*** Begin section ***
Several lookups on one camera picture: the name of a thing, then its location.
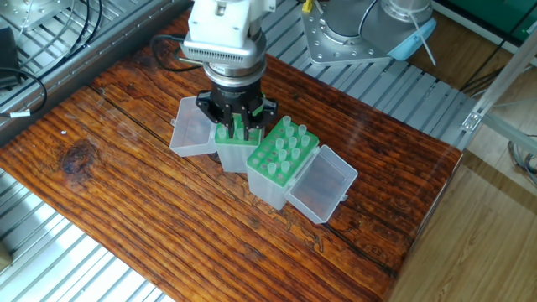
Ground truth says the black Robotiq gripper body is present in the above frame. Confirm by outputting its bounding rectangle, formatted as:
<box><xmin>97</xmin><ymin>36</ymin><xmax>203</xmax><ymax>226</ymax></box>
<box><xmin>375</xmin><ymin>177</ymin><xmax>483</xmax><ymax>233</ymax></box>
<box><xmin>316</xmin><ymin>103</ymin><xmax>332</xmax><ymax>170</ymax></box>
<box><xmin>197</xmin><ymin>82</ymin><xmax>278</xmax><ymax>120</ymax></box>

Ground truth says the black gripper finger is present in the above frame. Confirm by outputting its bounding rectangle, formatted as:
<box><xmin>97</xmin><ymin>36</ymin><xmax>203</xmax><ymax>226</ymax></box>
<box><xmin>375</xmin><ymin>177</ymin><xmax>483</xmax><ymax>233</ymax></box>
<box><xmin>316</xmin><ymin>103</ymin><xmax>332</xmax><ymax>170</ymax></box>
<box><xmin>245</xmin><ymin>99</ymin><xmax>279</xmax><ymax>142</ymax></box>
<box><xmin>215</xmin><ymin>113</ymin><xmax>239</xmax><ymax>142</ymax></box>

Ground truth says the clear green-rack pipette tip box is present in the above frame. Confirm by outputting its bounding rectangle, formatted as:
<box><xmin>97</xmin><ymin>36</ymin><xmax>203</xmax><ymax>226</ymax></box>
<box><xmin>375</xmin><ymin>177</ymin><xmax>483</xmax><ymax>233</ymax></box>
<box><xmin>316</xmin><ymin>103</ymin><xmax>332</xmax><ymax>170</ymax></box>
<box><xmin>170</xmin><ymin>95</ymin><xmax>263</xmax><ymax>174</ymax></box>
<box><xmin>246</xmin><ymin>116</ymin><xmax>359</xmax><ymax>226</ymax></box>

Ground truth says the black box device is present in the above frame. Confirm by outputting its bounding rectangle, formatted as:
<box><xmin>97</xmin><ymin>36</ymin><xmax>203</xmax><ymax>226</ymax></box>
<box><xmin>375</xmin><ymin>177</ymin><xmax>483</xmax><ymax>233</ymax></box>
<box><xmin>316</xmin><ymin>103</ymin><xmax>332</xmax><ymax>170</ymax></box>
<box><xmin>0</xmin><ymin>28</ymin><xmax>19</xmax><ymax>87</ymax></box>

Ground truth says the silver robot mount plate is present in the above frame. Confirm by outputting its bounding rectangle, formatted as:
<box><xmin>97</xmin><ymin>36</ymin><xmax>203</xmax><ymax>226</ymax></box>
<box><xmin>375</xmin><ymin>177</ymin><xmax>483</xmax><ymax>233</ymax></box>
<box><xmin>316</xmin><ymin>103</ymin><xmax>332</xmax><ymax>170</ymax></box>
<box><xmin>304</xmin><ymin>7</ymin><xmax>394</xmax><ymax>66</ymax></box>

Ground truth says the thin black cable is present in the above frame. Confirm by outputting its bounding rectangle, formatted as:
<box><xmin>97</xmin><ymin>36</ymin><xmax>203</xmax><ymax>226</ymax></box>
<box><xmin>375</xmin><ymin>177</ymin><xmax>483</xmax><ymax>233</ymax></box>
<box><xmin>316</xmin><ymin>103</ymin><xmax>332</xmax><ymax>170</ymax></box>
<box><xmin>0</xmin><ymin>69</ymin><xmax>51</xmax><ymax>114</ymax></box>

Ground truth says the aluminium frame post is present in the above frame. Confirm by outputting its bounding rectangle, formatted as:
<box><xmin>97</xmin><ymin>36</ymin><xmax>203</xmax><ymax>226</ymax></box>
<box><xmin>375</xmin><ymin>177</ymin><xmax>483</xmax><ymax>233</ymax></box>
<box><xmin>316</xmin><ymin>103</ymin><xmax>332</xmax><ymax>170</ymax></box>
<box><xmin>460</xmin><ymin>34</ymin><xmax>537</xmax><ymax>156</ymax></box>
*** End section ***
> _EXERCISE BRIEF_
Copy task for the entries above: every line with the string "rectangle".

> _TASK RESULT_
Ground truth says the black Robotiq gripper body is present in the above frame. Confirm by outputting its bounding rectangle, formatted as:
Ground truth says the black gripper finger is present in the above frame. Confirm by outputting its bounding rectangle, formatted as:
Ground truth says the clear green-rack pipette tip box is present in the above frame. Confirm by outputting its bounding rectangle, formatted as:
Ground truth says the black box device is present in the above frame. Confirm by outputting its bounding rectangle, formatted as:
Ground truth says the silver robot mount plate is present in the above frame. Confirm by outputting its bounding rectangle, formatted as:
Ground truth says the thin black cable is present in the above frame. Confirm by outputting its bounding rectangle, formatted as:
Ground truth says the aluminium frame post is present in the above frame. Confirm by outputting its bounding rectangle, formatted as:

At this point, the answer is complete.